A little background-
I had my first in 2009 and gained a ton of weight and was extremely unhealthy. We had tons of issues with nursing including low milk supply, suspected tongue tie, using breast shields, nipple confusion, two serious cases of mastitis, etc. but we pushed through and made it to 13 months before I weaned her to go on antidepressant medication. I had such a hard time nursing and it took going to lengths that were exhausting and near impossible but I always had more than enough milk and through research, meetings, doctors, lactation consultations, and family I became and "expert" of sorts on the topic of milk supply and breastfeeding and prided myself on this knowledge.

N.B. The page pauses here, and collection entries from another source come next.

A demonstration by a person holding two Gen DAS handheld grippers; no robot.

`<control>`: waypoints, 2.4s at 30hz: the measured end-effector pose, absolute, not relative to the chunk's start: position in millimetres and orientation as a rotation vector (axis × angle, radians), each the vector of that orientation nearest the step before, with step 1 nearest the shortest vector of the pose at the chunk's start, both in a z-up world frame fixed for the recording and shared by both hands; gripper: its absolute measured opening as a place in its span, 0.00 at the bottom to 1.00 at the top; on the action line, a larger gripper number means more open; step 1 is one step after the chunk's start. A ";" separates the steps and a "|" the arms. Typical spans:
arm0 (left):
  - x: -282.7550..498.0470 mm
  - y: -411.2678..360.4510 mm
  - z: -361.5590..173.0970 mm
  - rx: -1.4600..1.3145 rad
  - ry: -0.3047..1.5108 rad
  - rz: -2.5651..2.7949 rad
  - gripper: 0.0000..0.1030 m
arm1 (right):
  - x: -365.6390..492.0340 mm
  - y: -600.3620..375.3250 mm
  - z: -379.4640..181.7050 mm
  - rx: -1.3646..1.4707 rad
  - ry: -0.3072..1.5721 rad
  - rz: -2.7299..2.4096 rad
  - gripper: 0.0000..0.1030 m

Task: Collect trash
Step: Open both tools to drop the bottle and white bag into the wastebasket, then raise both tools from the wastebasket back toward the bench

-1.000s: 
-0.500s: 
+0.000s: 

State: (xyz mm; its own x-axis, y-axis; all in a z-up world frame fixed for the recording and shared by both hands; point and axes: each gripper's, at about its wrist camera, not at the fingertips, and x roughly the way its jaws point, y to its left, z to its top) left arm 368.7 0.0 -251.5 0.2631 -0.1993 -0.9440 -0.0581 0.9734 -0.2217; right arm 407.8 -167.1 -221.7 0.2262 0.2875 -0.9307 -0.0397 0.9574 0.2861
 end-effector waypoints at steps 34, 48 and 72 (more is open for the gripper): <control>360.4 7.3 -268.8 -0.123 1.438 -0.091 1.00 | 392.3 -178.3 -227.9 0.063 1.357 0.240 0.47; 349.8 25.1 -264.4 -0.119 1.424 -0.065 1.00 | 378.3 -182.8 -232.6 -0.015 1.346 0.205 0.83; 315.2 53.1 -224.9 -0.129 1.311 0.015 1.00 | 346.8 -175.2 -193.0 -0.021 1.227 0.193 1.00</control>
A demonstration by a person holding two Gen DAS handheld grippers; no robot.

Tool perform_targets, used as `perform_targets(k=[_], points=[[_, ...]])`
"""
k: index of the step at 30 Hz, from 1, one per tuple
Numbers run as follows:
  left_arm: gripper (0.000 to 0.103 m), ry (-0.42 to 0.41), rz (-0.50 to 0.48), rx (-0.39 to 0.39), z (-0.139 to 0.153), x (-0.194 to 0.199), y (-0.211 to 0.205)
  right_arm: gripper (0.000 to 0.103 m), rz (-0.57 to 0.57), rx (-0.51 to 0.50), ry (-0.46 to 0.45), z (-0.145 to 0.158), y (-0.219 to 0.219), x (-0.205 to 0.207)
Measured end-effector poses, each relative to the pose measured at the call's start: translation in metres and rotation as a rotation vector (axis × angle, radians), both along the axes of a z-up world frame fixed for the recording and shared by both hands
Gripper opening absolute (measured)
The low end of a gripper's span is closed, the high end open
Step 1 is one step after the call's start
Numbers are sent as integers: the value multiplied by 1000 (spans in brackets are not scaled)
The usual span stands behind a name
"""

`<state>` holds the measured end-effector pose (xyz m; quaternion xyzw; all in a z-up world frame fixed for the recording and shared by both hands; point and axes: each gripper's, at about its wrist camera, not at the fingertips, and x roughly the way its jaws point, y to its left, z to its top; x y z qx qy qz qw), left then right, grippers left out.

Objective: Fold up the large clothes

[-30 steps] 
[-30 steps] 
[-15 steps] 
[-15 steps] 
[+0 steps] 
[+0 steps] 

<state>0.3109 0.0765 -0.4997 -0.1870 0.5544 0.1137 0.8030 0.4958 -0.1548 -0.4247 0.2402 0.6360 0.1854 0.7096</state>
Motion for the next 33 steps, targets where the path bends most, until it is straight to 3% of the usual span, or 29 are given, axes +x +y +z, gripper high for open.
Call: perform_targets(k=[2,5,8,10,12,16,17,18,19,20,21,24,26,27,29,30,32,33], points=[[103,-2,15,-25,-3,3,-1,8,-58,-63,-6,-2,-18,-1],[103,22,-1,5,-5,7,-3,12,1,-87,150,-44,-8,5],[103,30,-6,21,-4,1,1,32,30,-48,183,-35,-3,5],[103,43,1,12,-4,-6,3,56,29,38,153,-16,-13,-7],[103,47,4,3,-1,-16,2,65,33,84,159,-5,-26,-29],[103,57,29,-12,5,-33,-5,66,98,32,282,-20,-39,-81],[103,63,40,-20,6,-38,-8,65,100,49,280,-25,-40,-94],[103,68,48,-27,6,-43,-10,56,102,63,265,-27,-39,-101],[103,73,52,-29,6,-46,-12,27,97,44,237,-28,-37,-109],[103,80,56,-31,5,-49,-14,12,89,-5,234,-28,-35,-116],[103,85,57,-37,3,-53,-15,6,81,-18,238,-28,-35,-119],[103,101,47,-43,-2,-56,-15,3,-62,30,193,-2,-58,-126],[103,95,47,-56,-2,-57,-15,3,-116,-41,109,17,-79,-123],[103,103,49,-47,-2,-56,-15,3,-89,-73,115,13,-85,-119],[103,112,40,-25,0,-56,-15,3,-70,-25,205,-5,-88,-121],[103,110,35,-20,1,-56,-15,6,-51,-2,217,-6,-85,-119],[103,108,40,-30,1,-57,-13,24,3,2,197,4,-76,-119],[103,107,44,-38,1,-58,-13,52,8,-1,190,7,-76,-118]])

I "went Paleo" a couple years later, lost all the weight, got off my antidepressants and felt amazing. Eventually I went through a divorce and the huge lifestyle change and stress pushed me back to a SAD. I met and married my current husband, and we had our first baby in August 2016. I knew I wanted to breastfeed but I was nervous because of my previous struggles. However this baby took to nursing like a fish in water. Unfortunately I went back to work at 6 weeks postpartum to the day and began pumping and noticed that my milk supply wasn't great, but I had sufficient to feed my baby and put a bit away in the freezer (with my first I managed to fill a deep freezer that enabled her to have my milk for months after I weaned her). I figured that going back to work so early, the stress and exhaustion and busy-ness of having older kids and a job and a household to run was partly to blame, but my baby never fussed at the breast or seemed dissatisfied or hungry.
She's always been a small baby- about the 25th percentile, but recently at her 6 month appointment she had dropped off to the 5th percentile. She isn't too fond of solids yet, her tongue thrust reflex is still pretty pronounced but she loves the taste of food and enjoys feeding herself more than being spoon fed. I recently started a Whole 30 to jumpstart me getting back into being Paleo and by day 10 I noticed that my milk supply was quickly going down. She's starting the pull and twist and fuss when nursing, has started waking up at night to nurse again after sleeping through the night and my pumping output has greatly decreased. I used to pump 9-12 ounces over 2-3 pumpings and yesterday I got 9oz over 5 pumpings!
It's important to note that I thought she was possibly going through a growth spurt because she had grown very long but hadn't plumped up to match her length yet, she just got her first tooth and we just got over a very bad stomach virus for which I took Phenargan twice over 12 hours, but that was 4 days ago and I had noticed a decrease prior to that point.
The only direct correlation that I notice is starting my Whole 30. Through some research and googling I've noticed that this seems to be a common thing. My mom couldn't understand why nourishing my body and being healthier would cause a decrease in milk supply, and for the life of me I can't find any reasoning to explain this to her either. I thought it was possibly my carb intake, but yesterday I ate potatoes like my life depended on it and drank a gallon of water and my output actually decreased again. I'm good at getting enough fat and protein, but I know I've struggled with getting enough carbs. I have been eating white potatoes, sweet potatoes, squash, carrots, and even a little white rice in hopes that it would help but it hasn't. I'm also eating bananas, apples and making smoothies but still nothing.
Today I'm trying an experiment. My husband asked me to pause my Whole 30 and go all out SAD for the day and see what happens. Well, guess what? It's 10am and I've had two donuts, sugary coffee with creamer and a breakfast sandwich and I can fill myself filling up with milk for the first time in a long time. My first pumping of the day and I'm already at half of what I got over 5 pumpings yesterday.
First off, what is going on? And secondly, how can I replicate this with a Paleo diet? I'm starting to feel like I have to chose between my health and the health of my child and it's a heartbreaking decision to be faced with (Just a note- I don't agree that formula is just as good as breastmilk or that "fed is best." I won't judge others for their decisions but please don't spout that stuff at me as a consulation. I feel it is equivalent to medicine and I will use it if absolutely necessary for the health and well-being of my child, but it is a last resort).